Néanmoins une enquête menée conjointement par l'union nationale des associations familiales (UNAF) et 60 millions de consommateurs révèle que sur cent personnes pouvant bénéficier de ce droit, soixante-douze se le voient refuser. Dans le même sens, 90 % des Français concernés ignorent encore l'existence de ce mécanisme.

Il lui demande donc de bien vouloir lui préciser de quelle façon le Gouvernement entend tenir les engagements pris afin de rendre effectif le plafonnement des frais de dépassement de découvert pour les Français les plus modestes.



Réponse du Ministère de l'économie et des finances

publiée dans le JO Sénat du 27/02/2020 - page 1027

Le Gouvernement est conscient des difficultés auxquelles sont confrontés les Français en situation de fragilité financière, c'est pourquoi il s'attache à renforcer leur protection depuis de nombreuses années.
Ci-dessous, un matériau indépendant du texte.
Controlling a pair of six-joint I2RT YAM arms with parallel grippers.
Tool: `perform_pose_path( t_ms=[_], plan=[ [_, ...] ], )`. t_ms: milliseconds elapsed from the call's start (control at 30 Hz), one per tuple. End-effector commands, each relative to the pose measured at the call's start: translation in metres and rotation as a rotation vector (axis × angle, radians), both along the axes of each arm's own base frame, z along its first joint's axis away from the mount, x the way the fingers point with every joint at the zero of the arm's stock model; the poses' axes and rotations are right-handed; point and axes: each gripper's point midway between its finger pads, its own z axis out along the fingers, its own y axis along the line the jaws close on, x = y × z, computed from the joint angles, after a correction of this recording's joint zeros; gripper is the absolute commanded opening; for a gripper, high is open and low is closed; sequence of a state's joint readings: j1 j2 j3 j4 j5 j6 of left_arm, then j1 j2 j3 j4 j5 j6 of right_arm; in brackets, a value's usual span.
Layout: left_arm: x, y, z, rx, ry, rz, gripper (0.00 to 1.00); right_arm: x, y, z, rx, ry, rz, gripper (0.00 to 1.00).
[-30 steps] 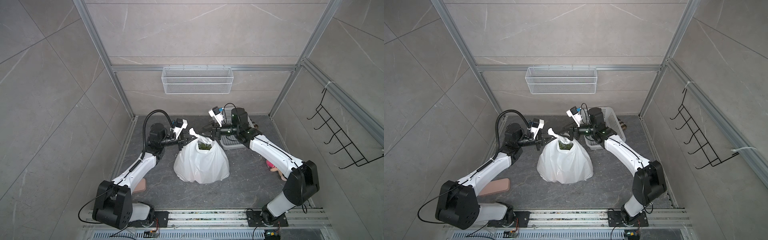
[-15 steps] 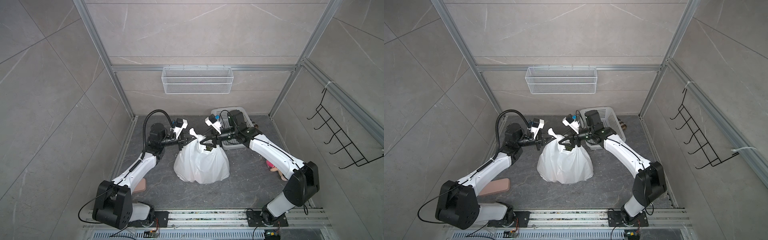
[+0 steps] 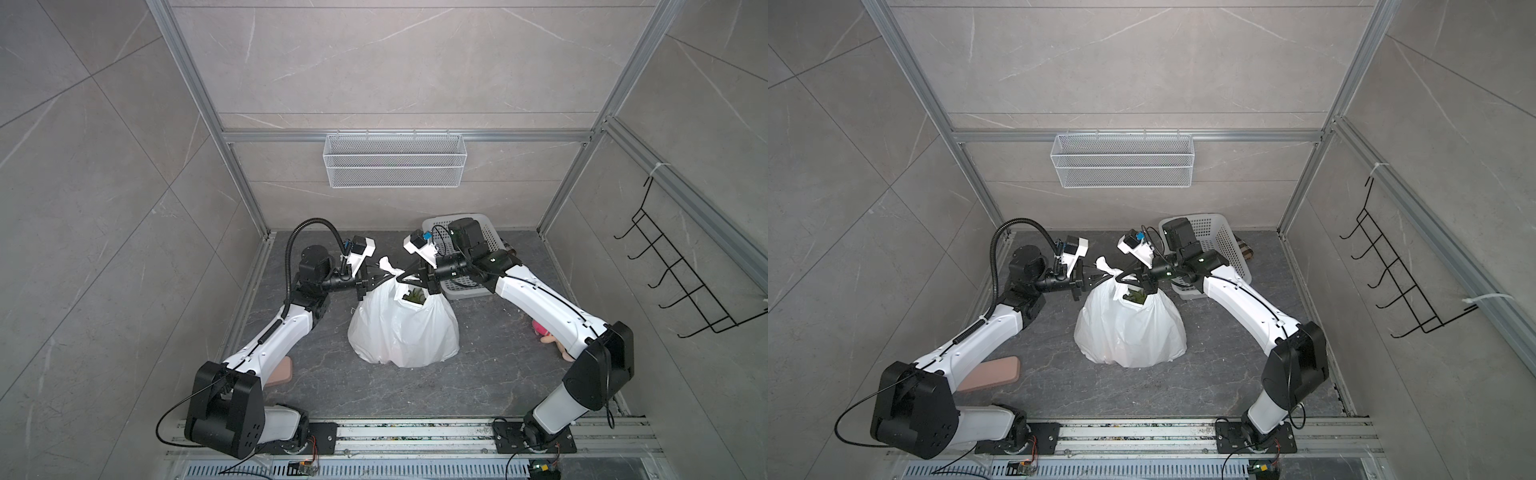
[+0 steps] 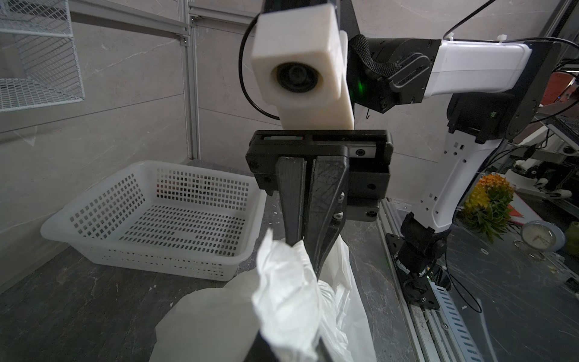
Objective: Place the pineapple into a plastic bag & tie a knot
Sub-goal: Cross the plastic bag at the center of the board.
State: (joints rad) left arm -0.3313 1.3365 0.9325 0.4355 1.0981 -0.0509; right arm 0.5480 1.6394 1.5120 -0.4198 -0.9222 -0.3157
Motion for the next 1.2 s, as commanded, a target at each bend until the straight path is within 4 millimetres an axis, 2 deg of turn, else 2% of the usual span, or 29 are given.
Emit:
perform_pose_path(
  t_ms=[0, 100, 233, 433, 567, 667, 733, 800, 867, 967, 1100, 1167],
  plan=[
    [-0.015, 0.004, 0.026, 0.016, -0.119, -0.017, 0.06, -0.01, 0.0, 0.014, 0.0, -0.044, 0.027, 0.0],
    [-0.022, 0.006, 0.015, 0.07, -0.096, -0.032, 0.26, -0.016, -0.001, 0.02, 0.006, -0.052, 0.048, 0.0],
    [-0.028, 0.005, 0.013, 0.086, -0.084, -0.076, 0.41, -0.022, -0.002, 0.026, 0.021, -0.047, 0.073, 0.0],
    [-0.016, -0.002, 0.025, 0.032, -0.071, -0.087, 0.52, -0.021, 0.0, 0.027, 0.021, -0.049, 0.073, 0.0],
    [-0.011, -0.009, 0.021, 0.034, -0.051, -0.107, 0.53, -0.022, 0.0, 0.028, 0.024, -0.051, 0.077, 0.0],
    [-0.011, -0.013, 0.016, 0.041, -0.025, -0.131, 0.5, -0.023, 0.0, 0.029, 0.026, -0.055, 0.081, 0.0],
    [-0.011, -0.015, 0.016, 0.041, -0.023, -0.137, 0.42, -0.024, -0.001, 0.028, 0.02, -0.052, 0.085, 0.0],
    [-0.013, -0.016, 0.019, 0.037, -0.028, -0.147, 0.18, -0.024, -0.002, 0.026, 0.013, -0.054, 0.086, 0.0],
    [-0.014, -0.015, 0.021, 0.036, -0.04, -0.148, 0.0, -0.025, -0.003, 0.026, 0.006, -0.059, 0.08, 0.0],
    [-0.017, -0.014, 0.022, 0.036, -0.064, -0.139, 0.0, -0.023, -0.007, 0.027, -0.01, -0.07, 0.042, 0.01],
    [-0.012, -0.011, 0.026, 0.037, -0.103, -0.076, 0.0, -0.014, -0.025, 0.031, -0.05, -0.038, -0.092, 0.41],
    [-0.009, -0.009, 0.028, 0.034, -0.127, -0.033, 0.0, -0.012, -0.039, 0.034, -0.069, -0.037, -0.184, 0.55]
  ],
)
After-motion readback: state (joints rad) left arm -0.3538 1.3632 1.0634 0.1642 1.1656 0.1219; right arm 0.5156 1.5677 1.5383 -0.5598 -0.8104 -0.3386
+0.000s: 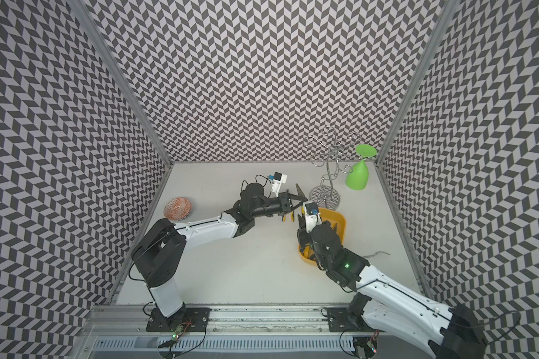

Suite aux engagements pris par les établissements bancaires devant le Président de la République en décembre 2018 de plafonnement des frais d'incidents pour les clients identifiés comme fragiles financièrement soit environ 3,4 millions de personnes, l'Autorité de contrôle prudentiel et de résolution (ACPR) et l'Observatoire de l'inclusion bancaire (OIB) ont mené durant le premier semestre 2019 une série de contrôles auprès des principaux établissements de la Place. Ces contrôles ont permis de constater que le plafonnement des frais d'incident avait bien été appliqué par les banques. Ainsi, sur le premier semestre 2019, les frais d'incidents pour les personnes fragiles qui en payent, s'élevaient en moyenne à 17 euros par mois. Simultanément, 58 000 clients supplémentaires (portant leur nombre total à 435 000 à la fin juin 2019) ont bénéficié de l'offre spécifique et de son effet protecteur, avec des frais d'incidents de 8 euros en moyenne par mois, significativement inférieurs au plafond de 20 euros par mois. Au final, plus d'un million de personnes ont ainsi enregistré un plafonnement de leurs frais depuis les engagements de décembre 2018. Ceci ne doit bien entendu pas masquer le fait que la mise en œuvre technique des engagements par les banques a pu entraîner un certain nombre de frictions transitoires relevées par les associations de défense des consommateurs, que ce soit pour l'application automatique du plafonnement à certains clients ou pour le remboursement de frais perçus au-delà du plafond pendant que les établissements bancaires travaillaient à mettre en œuvre leurs engagements. Ces difficultés, inhérentes au déploiement d'un projet de cette ampleur, devraient être rapidement résorbées. Concernant la détection de la clientèle fragile, l'OIB a émis suite à sa réunion d'octobre 2019 une série de recommandations visant à permettre une prise en compte plus rapide et plus durable des situations de fragilité. Il est attendu des établissements bancaires qu'ils poursuivent leurs efforts pour mettre en œuvre ces recommandations en 2020. Ces actions devraient ainsi permettre d'améliorer l'efficacité de l'engagement pris par les établissements bancaires en décembre 2018.